The prescription must be filled through an in-network health plan pharmacy and a lower price, if offered by the pharmacy, will be honored. It’s important to fill prescription using the health plans membership identification in order for the cost of the drugs to accrue to meeting any pharmacy deductible, cost cap, and maximum out-of-pocket annual amount.
The pharmacy deductible of the health plan, if there is one, must be met before the member goes into any prescription drug coinsurance, copay or cost cap mode. (Prescription drug copayments and cost caps don’t apply to Health Savings Accounts.) Once a deductible is met, it is satisfied for the remaining amount of the calendar year and any coinsurance, copayments or cost caps would then be applied to all prescriptions.
Always check with your health plan’s Member Agreement, Evidence of Coverage, and drug formulary for specific details on the pharmacy benefits and exclusions. The following information only applies to California individual and family plans.
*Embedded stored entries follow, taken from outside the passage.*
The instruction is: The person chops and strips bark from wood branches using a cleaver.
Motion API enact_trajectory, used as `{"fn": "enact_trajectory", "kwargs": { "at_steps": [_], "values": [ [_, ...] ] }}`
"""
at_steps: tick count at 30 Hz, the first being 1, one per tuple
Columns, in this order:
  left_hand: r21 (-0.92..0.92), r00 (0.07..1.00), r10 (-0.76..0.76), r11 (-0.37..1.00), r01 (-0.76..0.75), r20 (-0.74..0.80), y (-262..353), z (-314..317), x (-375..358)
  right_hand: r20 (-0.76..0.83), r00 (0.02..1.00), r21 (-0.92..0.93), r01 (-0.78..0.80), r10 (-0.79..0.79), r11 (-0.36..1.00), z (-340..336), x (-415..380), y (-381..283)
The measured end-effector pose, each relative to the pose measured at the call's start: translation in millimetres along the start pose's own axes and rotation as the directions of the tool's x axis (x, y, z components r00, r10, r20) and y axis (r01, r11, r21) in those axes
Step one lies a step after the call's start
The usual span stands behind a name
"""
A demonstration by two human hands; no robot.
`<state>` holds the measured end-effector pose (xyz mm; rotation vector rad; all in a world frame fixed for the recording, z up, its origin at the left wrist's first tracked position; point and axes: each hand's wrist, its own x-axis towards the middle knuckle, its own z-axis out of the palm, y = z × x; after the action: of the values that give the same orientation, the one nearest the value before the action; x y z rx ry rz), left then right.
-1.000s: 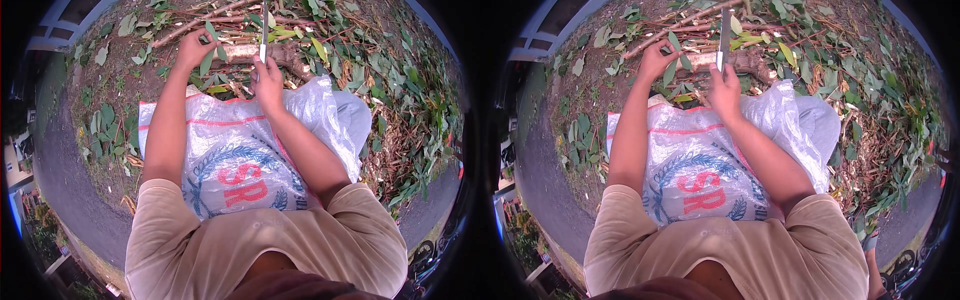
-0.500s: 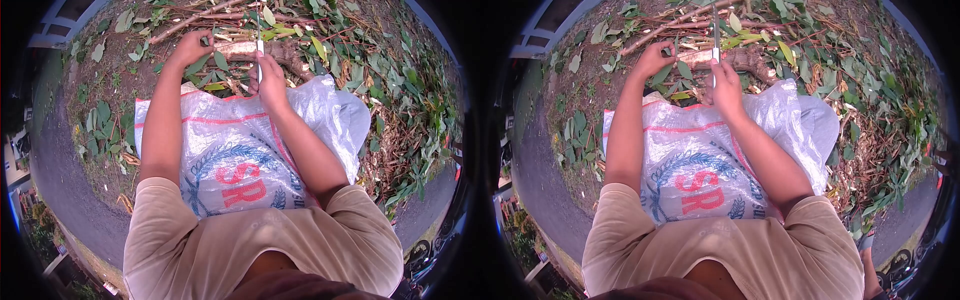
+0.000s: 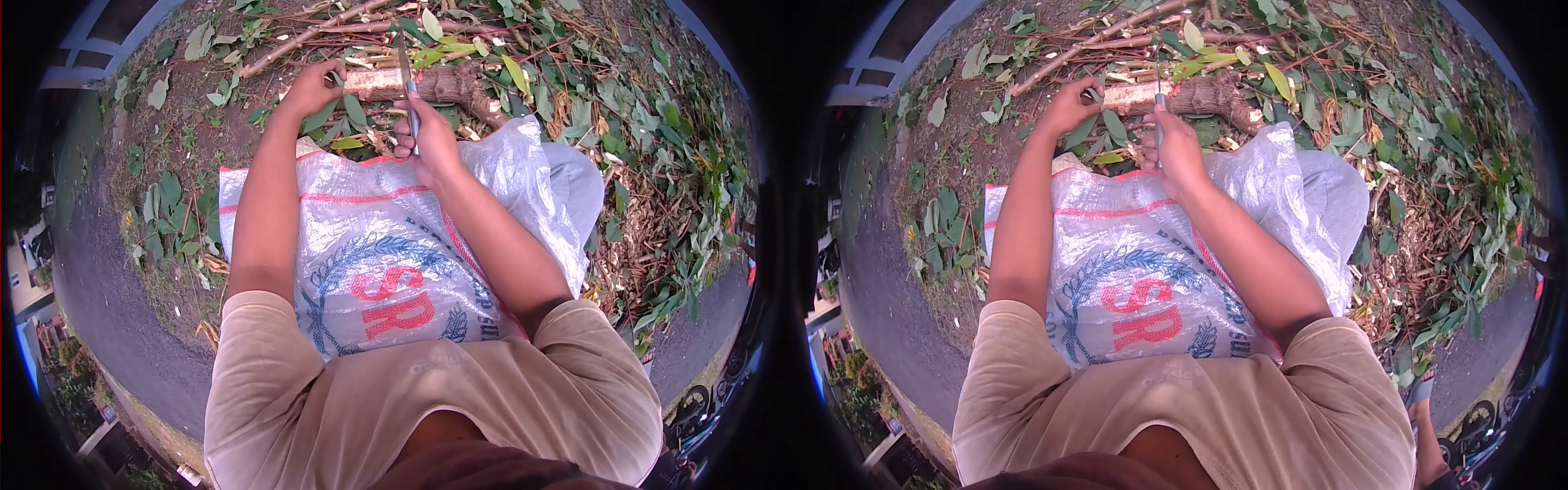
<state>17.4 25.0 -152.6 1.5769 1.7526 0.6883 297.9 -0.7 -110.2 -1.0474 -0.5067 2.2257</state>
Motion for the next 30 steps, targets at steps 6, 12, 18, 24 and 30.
{"fn": "enact_trajectory", "kwargs": {
  "at_steps": [6, 12, 18, 24, 30],
  "values": [
    [0.274, 0.999, -0.020, 0.961, 0.029, -0.036, -13.3, -0.8, 9.2, 0.085, 0.926, -0.189, 0.378, -0.368, 0.907, 4.6, -6.6, 4.3],
    [0.216, 0.968, -0.170, 0.954, 0.209, -0.187, -31.4, 0.7, 14.6, 0.085, 0.957, -0.159, 0.287, -0.276, 0.945, 6.6, -13.9, 5.0],
    [0.257, 0.920, -0.316, 0.892, 0.372, -0.233, -30.9, 5.3, 18.2, 0.094, 0.963, -0.112, 0.263, -0.254, 0.958, 16.6, -23.0, 22.6],
    [0.180, 0.862, -0.439, 0.854, 0.488, -0.251, -41.4, 10.9, 26.2, -0.015, 0.998, -0.221, 0.053, -0.058, 0.974, -0.3, 4.9, 48.3],
    [-0.074, 0.873, -0.407, 0.912, 0.403, -0.270, -65.4, 17.7, 34.2, 0.171, 0.903, -0.242, 0.426, -0.394, 0.872, 20.0, -23.4, 13.8]
  ]
}}
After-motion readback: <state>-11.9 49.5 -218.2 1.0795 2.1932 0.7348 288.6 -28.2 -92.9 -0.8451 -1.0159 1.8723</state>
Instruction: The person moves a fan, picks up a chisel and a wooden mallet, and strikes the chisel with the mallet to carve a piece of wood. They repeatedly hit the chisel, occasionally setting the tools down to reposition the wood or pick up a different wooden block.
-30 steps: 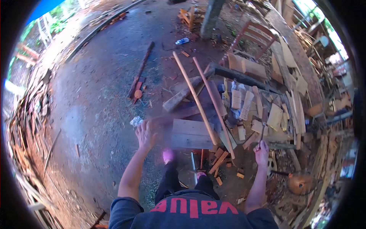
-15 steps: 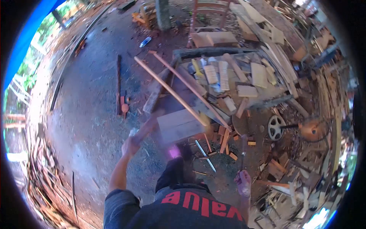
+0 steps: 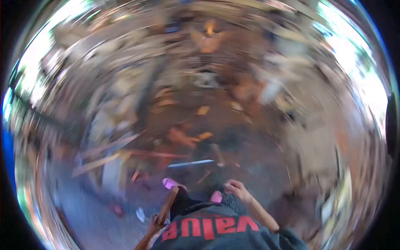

Bronze plan pharmacy benefits
Previously, Bronze plans had a combined medical and pharmacy deductible. In other words, the member first had to meet the combined deductible of $5,000 ($4,500 for H.S.A. plans), before there was any prescription drug coinsurance coverage. In 2016 Bronze plans will include a $500 pharmacy deductible (excluding H.S.A. plans) that is separate from the medical deductible. Once the Bronze plan member spends $500 dollars on prescription drugs through their health plan they will now go into 30% coinsurance.
Unlike the Silver, Gold, and Platinum plans, the Bronze plans don’t include any specific drug Tier copayments. After the deductible is met the member will pay 30% coinsurance per prescription. Because there are no set copayments, Bronze plans will include a $500 cap per prescription in each drug Tier for a 30-day supply. The $500 cap doesn’t apply to H.S.A. plans.
Silver plans pharmacy benefits
Silver 70 plans have a $250 pharmacy deductible before the set copayments for Tiers 1, 2, and 3 or 20% coinsurance for Tier 4 drugs are triggered. Enhanced Silver 87 and 94 plans have a reduced pharmacy deductible and coinsurance. The new prescription drug cost cap applies to only Tier 4 drugs for Silver plans. The cost cap for Enhanced Silver 87 and 94 plans Tier 4 drugs is $150. Enhanced Silver 73 and Silver 70 plans will have a $250 cost cap for Tier 4 drugs per prescription for a 30-day supply. Before the cost cap is triggered for the Tier 4 drugs the applicable coinsurance must be met.
For example, a family has a Silver 70 health plan and they have already met the individual or family pharmacy deductible. If 20% coinsurance for a Tier 4 prescription equals $249, the drug cost cap is not triggered because it is under $250. If the 20% coinsurance for a 30-day supply of medication equals $251, the member will only pay $250. Even if the 20% equals $1,000, the member will only pay $250 for the drug.
Gold and Platinum plan pharmacy benefits
Like the Silver plans, Gold and Platinum have set copayments for drug Tiers 1, 2, 3 and coinsurance for Tier 4. The cost cap per prescription of Tier 4 drugs is set at $250 after hitting the coinsurance. If a Tier 4 drug has a price of $1,500 for a 30-day supply the 20% coinsurance would be $300. Under the new pharmacy benefit for 2016 Silver 70 and Gold plan members will have that medication capped at $250. Platinum plans have a 10% coinsurance for Tier 4 drugs so the $1,500 drug would only cost the member $150.